Georgia Gill and William Montgomery with siblings Dick and Bill, and cousin Ann; 1937 at 3115 NW Thurman.
I can relate to the sentimental connection to things right now. I am armpit-deep in unpacking boxes and trying to put them away into a new home where I don’t know where anything goes. My boyfriend and I are moving our two separate, fully-furnished homes into one joined one.
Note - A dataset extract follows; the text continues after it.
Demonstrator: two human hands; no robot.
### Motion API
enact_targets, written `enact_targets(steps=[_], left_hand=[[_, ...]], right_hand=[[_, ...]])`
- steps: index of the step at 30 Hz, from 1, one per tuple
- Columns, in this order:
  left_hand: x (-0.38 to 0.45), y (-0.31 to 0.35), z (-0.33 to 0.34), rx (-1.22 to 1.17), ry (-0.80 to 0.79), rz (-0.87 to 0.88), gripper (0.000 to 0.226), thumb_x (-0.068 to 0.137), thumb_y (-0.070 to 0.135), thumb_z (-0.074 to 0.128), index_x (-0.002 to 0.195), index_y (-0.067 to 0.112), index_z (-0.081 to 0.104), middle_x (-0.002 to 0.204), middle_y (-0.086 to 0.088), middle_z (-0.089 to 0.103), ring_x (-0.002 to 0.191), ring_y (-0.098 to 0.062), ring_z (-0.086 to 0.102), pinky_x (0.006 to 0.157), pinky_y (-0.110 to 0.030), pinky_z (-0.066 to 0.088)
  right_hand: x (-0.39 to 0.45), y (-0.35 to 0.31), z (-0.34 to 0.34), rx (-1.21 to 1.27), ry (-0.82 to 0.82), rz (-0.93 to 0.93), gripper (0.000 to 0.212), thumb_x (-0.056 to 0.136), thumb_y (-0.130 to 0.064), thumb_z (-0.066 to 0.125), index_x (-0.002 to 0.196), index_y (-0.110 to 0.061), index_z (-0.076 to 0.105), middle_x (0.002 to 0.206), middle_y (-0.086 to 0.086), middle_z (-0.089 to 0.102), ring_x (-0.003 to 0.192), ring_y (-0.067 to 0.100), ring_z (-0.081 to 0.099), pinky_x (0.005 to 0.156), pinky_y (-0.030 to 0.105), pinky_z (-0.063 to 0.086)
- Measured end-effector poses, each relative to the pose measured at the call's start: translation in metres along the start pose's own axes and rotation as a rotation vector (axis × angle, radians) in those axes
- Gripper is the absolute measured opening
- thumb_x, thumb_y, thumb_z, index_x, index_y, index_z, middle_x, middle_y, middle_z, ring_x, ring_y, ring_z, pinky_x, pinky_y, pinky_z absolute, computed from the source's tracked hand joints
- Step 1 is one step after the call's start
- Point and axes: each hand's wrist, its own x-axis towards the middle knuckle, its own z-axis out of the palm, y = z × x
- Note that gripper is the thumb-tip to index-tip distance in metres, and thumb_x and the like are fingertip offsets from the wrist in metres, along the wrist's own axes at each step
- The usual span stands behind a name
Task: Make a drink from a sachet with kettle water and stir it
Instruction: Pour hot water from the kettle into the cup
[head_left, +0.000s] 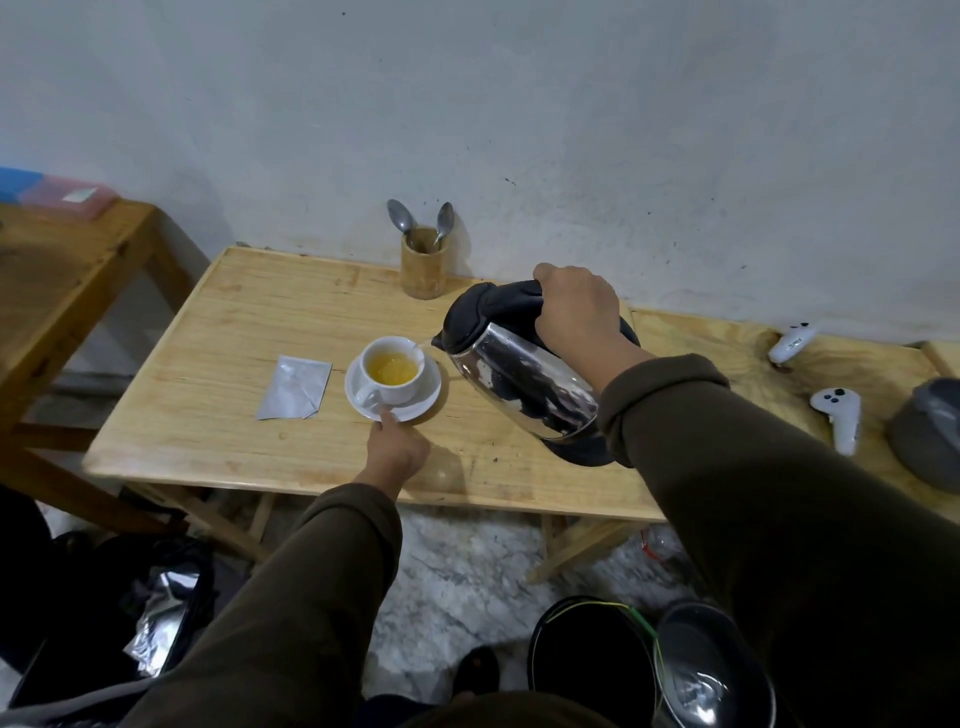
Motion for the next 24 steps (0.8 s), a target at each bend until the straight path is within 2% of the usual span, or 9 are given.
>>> enact_targets(steps=[3, 6, 9, 14, 19, 24], left_hand=[[-0.004, 0.004, 0.005, -0.007, 0.035, -0.011, 0.076, 0.087, 0.012, 0.052, 0.151, 0.008, 0.011, 0.149, -0.020, 0.033, 0.134, -0.035, 0.039, 0.108, -0.036, 0.035], [-0.008, 0.004, 0.011, -0.015, 0.082, -0.033, 0.068, 0.087, 0.012, 0.050, 0.147, 0.005, 0.020, 0.148, -0.021, 0.035, 0.133, -0.037, 0.040, 0.108, -0.040, 0.035], [-0.010, 0.004, 0.019, -0.112, 0.080, -0.018, 0.066, 0.092, 0.015, 0.046, 0.148, 0.000, 0.015, 0.149, -0.022, 0.034, 0.136, -0.036, 0.037, 0.111, -0.038, 0.032], [-0.013, 0.003, 0.025, -0.026, 0.087, 0.037, 0.082, 0.086, 0.010, 0.051, 0.150, -0.003, 0.001, 0.152, -0.024, 0.026, 0.140, -0.036, 0.031, 0.114, -0.038, 0.028], [-0.015, 0.005, 0.028, 0.006, 0.073, 0.008, 0.087, 0.087, 0.012, 0.053, 0.151, 0.001, -0.004, 0.157, -0.020, 0.017, 0.142, -0.035, 0.026, 0.115, -0.037, 0.025], [-0.017, 0.007, 0.034, 0.020, 0.076, -0.009, 0.090, 0.086, 0.013, 0.053, 0.151, 0.004, -0.009, 0.158, -0.020, 0.017, 0.143, -0.035, 0.025, 0.117, -0.039, 0.025]], right_hand=[[-0.007, 0.016, 0.006, 0.084, 0.030, 0.090, 0.021, 0.083, 0.002, 0.049, 0.101, -0.006, 0.054, 0.090, 0.016, 0.061, 0.074, 0.029, 0.046, 0.063, 0.033, 0.036], [-0.018, 0.034, 0.012, 0.209, 0.055, 0.209, 0.022, 0.081, 0.001, 0.050, 0.101, -0.006, 0.056, 0.090, 0.015, 0.063, 0.083, 0.033, 0.057, 0.063, 0.032, 0.038], [-0.030, 0.050, 0.016, 0.318, 0.101, 0.347, 0.027, 0.081, 0.000, 0.052, 0.106, -0.007, 0.057, 0.098, 0.015, 0.066, 0.091, 0.034, 0.061, 0.066, 0.031, 0.041], [-0.048, 0.071, 0.026, 0.446, 0.197, 0.556, 0.026, 0.081, -0.002, 0.054, 0.105, -0.009, 0.057, 0.101, 0.012, 0.067, 0.082, 0.028, 0.056, 0.068, 0.028, 0.038], [-0.064, 0.084, 0.042, 0.609, 0.298, 0.772, 0.024, 0.079, -0.001, 0.053, 0.101, -0.009, 0.058, 0.100, 0.013, 0.066, 0.092, 0.033, 0.063, 0.080, 0.039, 0.054], [-0.070, 0.092, 0.049, 0.693, 0.331, 0.879, 0.023, 0.080, 0.001, 0.052, 0.100, -0.009, 0.057, 0.101, 0.012, 0.065, 0.089, 0.031, 0.062, 0.074, 0.035, 0.050]])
We’ve got double of everything and none of it matches. Lots and lots has to go. Also, we both used to be the only human in a whole house, now we need to split the space. Thus, even more has to go. Every piece of furniture, every item in a box, is handled and considered individually. I had to laugh yesterday because I cannot bear to part with an old porcelain Rice-a-roni spoon holder that I acquired a million years ago when I was 5 years old and lived in San Francisco with my mom. She helped me save box tops after we ate Rice-a-roni, and helped me mail them in to get my prize. The thing is worn and doesn’t match the kitchen, but it holds such a specific memory from a unique time in my life (and my mother’s life – she’s gone now), that I wrapped the paper back around it and put it into a drawer for now.